No. 67 – Edmonton Elks
- Position: Offensive lineman
- Roster status: Active
- CFL status: National

Personal information
- Born: August 1, 1997 (age 29) Toronto, Ontario, Canada
- Listed height: 6 ft 4 in (1.93 m)
- Listed weight: 304 lb (138 kg)

Career information
- University: Guelph
- CFL draft: 2020: 1st round, 5th overall pick

Career history
- 2021–2025: Hamilton Tiger-Cats
- 2026–present: Edmonton Elks
- Stats at CFL.ca

= Coulter Woodmansey =

Canadian gridiron football player (born 1997)

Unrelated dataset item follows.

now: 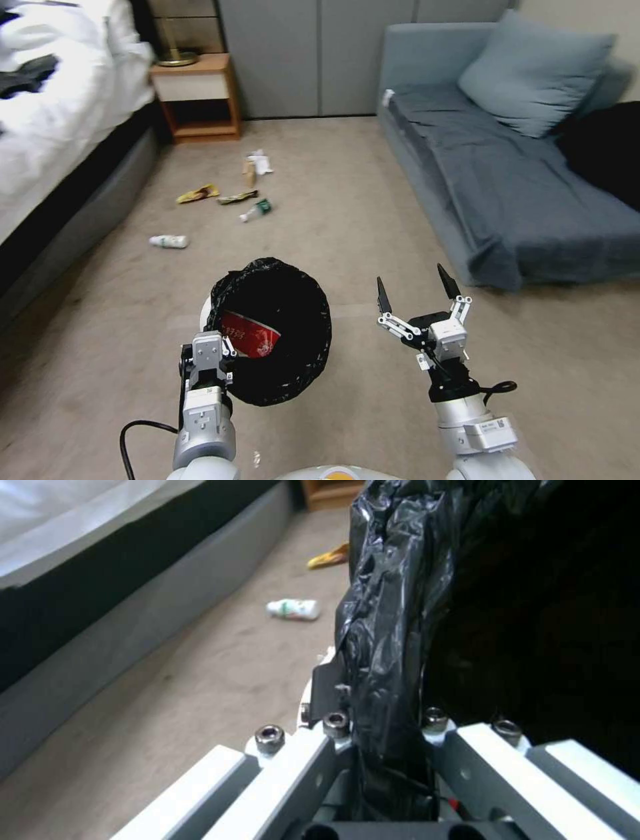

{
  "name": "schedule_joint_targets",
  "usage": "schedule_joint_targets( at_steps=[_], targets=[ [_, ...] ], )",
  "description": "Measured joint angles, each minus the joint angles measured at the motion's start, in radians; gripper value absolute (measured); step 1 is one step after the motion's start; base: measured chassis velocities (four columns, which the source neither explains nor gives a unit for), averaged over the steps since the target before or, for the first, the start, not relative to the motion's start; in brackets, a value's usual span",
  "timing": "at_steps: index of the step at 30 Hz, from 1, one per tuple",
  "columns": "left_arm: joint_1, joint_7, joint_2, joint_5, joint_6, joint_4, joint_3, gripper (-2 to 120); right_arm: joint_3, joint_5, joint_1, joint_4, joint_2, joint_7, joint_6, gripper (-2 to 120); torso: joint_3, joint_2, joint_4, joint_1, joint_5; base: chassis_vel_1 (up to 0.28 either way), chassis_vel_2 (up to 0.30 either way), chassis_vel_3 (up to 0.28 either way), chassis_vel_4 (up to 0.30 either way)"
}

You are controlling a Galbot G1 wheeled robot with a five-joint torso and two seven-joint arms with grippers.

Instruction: Pick up the trash bin, then pick up the garbage from the floor and place it into the trash bin.

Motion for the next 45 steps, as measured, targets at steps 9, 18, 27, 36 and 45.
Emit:
schedule_joint_targets(
  at_steps=[9, 18, 27, 36, 45],
  targets=[
    [0.000, 0.000, -0.001, -0.004, -0.010, 0.006, 0.004, 1, -0.004, -0.012, -0.009, 0.000, 0.006, 0.000, 0.006, 100, 0.000, 0.000, -0.0003, 0.000, 0.0000, 0.083, 0.078, 0.074, 0.069],
    [0.001, -0.001, -0.003, -0.008, -0.026, 0.009, 0.004, 1, -0.014, -0.026, -0.014, -0.007, 0.012, 0.002, 0.017, 100, 0.000, 0.000, -0.0003, 0.000, 0.0000, 0.022, 0.024, 0.024, 0.023],
    [0.003, -0.001, -0.006, -0.001, -0.031, 0.009, 0.009, 1, -0.014, -0.040, -0.031, -0.016, 0.014, 0.003, 0.039, 100, 0.000, 0.000, -0.0003, 0.000, 0.0000, 0.000, 0.000, 0.000, 0.000],
    [0.004, -0.002, -0.008, 0.002, -0.031, 0.009, 0.009, 1, -0.014, -0.040, -0.031, -0.024, 0.019, -0.002, 0.046, 100, 0.000, 0.000, -0.0002, 0.000, 0.0000, 0.000, 0.000, 0.000, 0.000],
    [0.003, -0.002, -0.008, 0.002, -0.031, 0.007, 0.009, 1, -0.010, -0.034, -0.029, -0.029, 0.023, -0.020, 0.059, 100, 0.000, 0.000, -0.0002, 0.000, 0.0000, 0.000, 0.000, 0.000, 0.000]
  ],
)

Coulter Woodmansey (born August 1, 1997) is a Canadian professional football offensive lineman for the Edmonton Elks of the Canadian Football League (CFL).

==University career==
Woodmansey played U Sports football for the Guelph Gryphons from 2016 to 2019, where he appeared in 32 regular season games, including 28 starts at guard, over the course of four seasons.

==Professional career==

===Hamilton Tiger-Cats===
Woodmansey was selected fifth overall in the 2020 CFL draft by the Hamilton Tiger-Cats, but did not play in 2020 due to the cancellation of the 2020 CFL season. He then signed with the team on January 21, 2021. Woodmansey made the team's active roster following training camp in 2021 and played in his first career professional game on August 5, 2021, against the Winnipeg Blue Bombers. He earned his first career start on October 2, 2021, against the Montreal Alouettes.

===Edmonton Elks===
The Edmonton Elks announced the signing of Woodmansey on February 11, 2026.